ABSTRACT

Alessandro Pizzorno is on the faculty of the European University Institute in Florence, Italy. He has also taught occasionally in the United States, but very little of his work is as yet available in English. The selection that follows is taken from "Politics Unbound," the first essay in Charles Maier's collection, The Changing Boundaries of the Political. The selection reflects many of Pizzorno's abiding interests: in the relation between the political and other spheres of value and action; in the relation between politics and personal identity; and in political modernization. It further reflects an analytical commitment that Pizzorno shares with many of the other thinkers gathered in Rethinking the Subject.
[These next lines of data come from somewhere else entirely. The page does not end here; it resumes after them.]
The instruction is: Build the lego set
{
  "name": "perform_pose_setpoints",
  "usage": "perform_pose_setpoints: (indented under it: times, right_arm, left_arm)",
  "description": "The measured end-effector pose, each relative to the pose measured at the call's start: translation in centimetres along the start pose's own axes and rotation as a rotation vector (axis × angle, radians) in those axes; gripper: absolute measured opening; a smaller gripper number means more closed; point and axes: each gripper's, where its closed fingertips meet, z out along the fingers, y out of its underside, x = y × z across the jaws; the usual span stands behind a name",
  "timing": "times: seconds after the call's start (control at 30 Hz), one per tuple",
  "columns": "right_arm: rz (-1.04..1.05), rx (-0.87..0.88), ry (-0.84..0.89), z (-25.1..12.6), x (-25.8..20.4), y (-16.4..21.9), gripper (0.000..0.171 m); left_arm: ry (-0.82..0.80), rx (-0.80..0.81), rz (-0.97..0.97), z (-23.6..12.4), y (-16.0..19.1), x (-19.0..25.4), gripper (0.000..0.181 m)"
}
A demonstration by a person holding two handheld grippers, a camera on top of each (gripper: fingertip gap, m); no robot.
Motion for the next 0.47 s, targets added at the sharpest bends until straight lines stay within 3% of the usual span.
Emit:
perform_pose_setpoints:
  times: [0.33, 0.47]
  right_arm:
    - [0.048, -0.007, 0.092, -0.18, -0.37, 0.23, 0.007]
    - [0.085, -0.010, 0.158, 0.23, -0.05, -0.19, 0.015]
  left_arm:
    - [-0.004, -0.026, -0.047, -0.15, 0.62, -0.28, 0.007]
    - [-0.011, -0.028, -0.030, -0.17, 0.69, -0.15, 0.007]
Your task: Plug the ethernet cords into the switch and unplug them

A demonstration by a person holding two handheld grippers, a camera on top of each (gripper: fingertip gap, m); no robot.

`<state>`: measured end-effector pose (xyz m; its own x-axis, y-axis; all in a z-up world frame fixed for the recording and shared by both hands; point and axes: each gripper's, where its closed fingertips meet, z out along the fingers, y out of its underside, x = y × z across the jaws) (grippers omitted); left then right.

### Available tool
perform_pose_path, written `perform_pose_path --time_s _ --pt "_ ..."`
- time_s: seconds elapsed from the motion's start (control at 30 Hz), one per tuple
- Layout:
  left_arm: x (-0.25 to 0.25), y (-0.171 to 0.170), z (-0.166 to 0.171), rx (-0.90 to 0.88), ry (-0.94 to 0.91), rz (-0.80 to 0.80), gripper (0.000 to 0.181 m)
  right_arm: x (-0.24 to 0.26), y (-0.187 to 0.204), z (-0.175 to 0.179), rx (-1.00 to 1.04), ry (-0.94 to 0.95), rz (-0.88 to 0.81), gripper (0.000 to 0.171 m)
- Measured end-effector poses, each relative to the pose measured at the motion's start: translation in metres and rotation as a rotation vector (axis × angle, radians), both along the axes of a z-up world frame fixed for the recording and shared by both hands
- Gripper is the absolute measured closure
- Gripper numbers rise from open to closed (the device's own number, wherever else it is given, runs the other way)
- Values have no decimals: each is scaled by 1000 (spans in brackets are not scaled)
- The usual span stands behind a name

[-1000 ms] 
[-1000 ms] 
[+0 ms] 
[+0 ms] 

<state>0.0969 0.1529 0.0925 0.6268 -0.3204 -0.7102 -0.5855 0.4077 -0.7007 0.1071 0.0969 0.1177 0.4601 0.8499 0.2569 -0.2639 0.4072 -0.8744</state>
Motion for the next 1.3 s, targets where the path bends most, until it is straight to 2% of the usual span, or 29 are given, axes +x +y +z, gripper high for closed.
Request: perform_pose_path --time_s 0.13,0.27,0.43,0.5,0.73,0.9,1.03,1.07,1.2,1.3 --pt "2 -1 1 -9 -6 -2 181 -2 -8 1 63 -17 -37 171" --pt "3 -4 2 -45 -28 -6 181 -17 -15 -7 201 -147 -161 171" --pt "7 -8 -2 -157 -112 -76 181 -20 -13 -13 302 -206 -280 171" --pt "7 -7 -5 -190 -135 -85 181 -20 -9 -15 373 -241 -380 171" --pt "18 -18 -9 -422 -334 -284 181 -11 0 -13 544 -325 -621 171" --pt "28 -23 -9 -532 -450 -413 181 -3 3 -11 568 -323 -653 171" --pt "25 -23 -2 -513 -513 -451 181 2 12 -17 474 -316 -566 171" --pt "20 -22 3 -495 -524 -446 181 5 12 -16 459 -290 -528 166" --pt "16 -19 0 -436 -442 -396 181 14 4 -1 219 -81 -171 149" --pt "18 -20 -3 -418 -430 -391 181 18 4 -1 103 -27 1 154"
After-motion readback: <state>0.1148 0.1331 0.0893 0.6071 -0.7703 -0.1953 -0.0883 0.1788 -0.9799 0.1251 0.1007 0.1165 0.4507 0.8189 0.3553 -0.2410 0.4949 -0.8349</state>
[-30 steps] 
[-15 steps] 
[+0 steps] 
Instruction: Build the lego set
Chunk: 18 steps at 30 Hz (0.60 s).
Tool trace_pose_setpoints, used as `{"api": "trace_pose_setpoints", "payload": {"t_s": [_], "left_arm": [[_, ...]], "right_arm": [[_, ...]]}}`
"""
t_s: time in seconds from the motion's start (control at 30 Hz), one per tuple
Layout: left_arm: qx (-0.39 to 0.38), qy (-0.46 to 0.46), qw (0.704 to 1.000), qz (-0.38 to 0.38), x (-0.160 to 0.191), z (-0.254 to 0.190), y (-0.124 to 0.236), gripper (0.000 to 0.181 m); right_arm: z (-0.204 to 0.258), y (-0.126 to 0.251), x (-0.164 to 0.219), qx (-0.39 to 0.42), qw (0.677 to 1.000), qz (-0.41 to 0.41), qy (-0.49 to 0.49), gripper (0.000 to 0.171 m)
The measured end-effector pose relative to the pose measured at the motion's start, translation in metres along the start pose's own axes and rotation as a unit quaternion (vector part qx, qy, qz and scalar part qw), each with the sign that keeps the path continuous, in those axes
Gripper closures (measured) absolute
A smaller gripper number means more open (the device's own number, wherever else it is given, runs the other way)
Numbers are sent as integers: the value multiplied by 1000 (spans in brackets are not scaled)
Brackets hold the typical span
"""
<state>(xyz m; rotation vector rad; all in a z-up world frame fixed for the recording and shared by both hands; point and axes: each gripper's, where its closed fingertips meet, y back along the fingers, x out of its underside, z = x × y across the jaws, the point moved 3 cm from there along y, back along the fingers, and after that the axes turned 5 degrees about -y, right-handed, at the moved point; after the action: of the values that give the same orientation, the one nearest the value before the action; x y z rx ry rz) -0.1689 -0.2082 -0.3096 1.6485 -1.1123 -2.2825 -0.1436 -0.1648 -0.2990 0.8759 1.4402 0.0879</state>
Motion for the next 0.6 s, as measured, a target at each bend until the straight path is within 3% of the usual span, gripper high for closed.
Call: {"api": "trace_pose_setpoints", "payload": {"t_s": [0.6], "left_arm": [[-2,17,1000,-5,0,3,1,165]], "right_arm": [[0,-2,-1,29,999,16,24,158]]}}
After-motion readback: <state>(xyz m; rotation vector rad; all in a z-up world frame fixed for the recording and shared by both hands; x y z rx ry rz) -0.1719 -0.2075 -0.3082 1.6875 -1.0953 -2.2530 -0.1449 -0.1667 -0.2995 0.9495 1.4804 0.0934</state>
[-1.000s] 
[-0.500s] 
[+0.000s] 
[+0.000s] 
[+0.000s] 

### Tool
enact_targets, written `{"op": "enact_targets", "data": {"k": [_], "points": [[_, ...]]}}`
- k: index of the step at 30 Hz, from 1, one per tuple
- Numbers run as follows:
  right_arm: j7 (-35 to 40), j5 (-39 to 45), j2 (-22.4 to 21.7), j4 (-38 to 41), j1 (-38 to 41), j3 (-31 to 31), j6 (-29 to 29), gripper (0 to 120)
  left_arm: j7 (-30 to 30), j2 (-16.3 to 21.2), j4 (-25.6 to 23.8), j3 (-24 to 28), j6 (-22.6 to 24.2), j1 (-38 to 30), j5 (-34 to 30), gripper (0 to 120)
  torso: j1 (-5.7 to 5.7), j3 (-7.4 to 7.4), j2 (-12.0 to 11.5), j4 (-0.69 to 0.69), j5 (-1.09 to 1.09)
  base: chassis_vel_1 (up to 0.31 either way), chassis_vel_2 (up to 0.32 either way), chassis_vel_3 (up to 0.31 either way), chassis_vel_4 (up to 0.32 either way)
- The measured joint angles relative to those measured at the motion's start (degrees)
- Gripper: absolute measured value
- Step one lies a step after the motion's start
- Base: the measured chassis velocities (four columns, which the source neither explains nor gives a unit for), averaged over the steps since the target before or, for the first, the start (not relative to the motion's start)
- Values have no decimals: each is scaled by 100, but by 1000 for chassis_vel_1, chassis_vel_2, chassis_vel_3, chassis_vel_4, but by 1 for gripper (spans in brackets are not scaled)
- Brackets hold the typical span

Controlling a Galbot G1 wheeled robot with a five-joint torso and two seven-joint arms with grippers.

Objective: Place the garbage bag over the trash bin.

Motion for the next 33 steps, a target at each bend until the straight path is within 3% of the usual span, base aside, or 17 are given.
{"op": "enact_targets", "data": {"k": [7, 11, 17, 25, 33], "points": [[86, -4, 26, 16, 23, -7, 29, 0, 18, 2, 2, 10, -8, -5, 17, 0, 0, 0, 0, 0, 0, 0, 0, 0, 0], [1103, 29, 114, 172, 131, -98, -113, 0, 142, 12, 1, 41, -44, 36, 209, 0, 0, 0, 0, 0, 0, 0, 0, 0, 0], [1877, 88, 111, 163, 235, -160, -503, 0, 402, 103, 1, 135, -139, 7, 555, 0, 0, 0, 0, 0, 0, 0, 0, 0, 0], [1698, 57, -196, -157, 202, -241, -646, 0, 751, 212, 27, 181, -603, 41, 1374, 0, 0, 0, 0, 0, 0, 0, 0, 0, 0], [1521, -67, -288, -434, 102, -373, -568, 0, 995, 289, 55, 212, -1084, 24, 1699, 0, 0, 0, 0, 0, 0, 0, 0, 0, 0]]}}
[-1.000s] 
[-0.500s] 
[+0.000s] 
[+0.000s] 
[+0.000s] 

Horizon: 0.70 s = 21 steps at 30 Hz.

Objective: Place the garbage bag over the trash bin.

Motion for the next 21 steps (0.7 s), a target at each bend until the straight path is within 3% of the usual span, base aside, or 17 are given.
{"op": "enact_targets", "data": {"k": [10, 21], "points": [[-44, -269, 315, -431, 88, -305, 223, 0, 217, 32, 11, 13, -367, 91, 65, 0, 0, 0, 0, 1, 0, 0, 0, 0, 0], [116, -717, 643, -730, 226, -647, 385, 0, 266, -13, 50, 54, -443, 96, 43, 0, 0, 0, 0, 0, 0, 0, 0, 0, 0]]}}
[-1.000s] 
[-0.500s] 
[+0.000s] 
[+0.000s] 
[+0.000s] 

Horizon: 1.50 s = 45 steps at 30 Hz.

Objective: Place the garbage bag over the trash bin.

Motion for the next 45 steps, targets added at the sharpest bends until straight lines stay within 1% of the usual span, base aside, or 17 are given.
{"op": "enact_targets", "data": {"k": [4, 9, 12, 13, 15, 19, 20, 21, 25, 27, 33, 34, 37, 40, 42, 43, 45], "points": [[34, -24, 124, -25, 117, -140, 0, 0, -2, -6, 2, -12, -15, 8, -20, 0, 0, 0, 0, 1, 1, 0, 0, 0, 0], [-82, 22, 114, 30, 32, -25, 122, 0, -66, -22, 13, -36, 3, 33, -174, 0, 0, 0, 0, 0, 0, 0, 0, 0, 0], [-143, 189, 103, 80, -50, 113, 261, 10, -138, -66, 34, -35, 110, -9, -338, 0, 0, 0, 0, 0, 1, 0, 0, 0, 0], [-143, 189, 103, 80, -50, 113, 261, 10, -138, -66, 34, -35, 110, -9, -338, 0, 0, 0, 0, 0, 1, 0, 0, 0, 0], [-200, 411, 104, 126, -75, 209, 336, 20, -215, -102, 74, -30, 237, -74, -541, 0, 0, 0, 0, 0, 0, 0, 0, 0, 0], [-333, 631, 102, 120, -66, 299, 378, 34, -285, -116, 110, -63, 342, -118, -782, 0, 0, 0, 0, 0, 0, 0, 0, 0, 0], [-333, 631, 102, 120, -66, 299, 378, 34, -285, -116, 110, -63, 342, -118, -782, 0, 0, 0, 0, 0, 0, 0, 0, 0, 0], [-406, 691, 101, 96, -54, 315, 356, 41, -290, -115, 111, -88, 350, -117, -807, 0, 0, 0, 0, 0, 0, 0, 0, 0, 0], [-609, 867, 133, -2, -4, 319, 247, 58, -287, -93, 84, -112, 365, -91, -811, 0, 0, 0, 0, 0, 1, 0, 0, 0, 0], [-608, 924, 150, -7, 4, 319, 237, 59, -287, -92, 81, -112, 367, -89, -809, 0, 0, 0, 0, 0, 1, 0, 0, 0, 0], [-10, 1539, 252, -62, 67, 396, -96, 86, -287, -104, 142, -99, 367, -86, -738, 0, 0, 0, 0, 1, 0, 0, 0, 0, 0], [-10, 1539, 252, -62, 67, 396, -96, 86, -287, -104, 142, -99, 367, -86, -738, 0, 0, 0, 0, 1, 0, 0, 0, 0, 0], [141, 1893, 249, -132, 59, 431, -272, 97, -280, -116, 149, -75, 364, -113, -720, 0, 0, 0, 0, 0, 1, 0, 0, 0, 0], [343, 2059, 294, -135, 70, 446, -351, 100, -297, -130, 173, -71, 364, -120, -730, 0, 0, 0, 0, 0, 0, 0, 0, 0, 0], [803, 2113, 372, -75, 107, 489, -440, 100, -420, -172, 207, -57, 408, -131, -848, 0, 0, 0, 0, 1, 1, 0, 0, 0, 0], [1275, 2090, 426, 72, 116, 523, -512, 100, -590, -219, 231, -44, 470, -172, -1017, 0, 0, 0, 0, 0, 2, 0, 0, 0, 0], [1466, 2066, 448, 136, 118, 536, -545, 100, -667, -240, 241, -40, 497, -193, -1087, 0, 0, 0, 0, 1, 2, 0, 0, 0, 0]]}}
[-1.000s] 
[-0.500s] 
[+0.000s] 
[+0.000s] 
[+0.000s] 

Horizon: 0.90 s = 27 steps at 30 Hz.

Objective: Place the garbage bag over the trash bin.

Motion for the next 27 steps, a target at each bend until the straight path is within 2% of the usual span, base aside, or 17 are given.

For the strict idealist, the world is made of nothing but representations. For the strict idealist, the world itself is nothing but a representation. Though influenced by the phenomenological traditions of both Germany and Italy, Pizzorno is by no means a strict idealist and the world he treats is by no means a mere representation. Perhaps a "neo-idealist," he instead regards representations as forces in their own right, constitutive not simply of subjects and subjectivities but also of social groups and institutions. A final note: Much in Pizzorno's selection is critical at once of the substantive and of the methodological presumptions of earlier theories of modernization. Not all of our contributors have undertaken comparable critiques, but most seem to have come to a comparable conviction: in the virtues, perhaps even in the necessity, of rethinking "the subject" and rethinking modernization in tandem.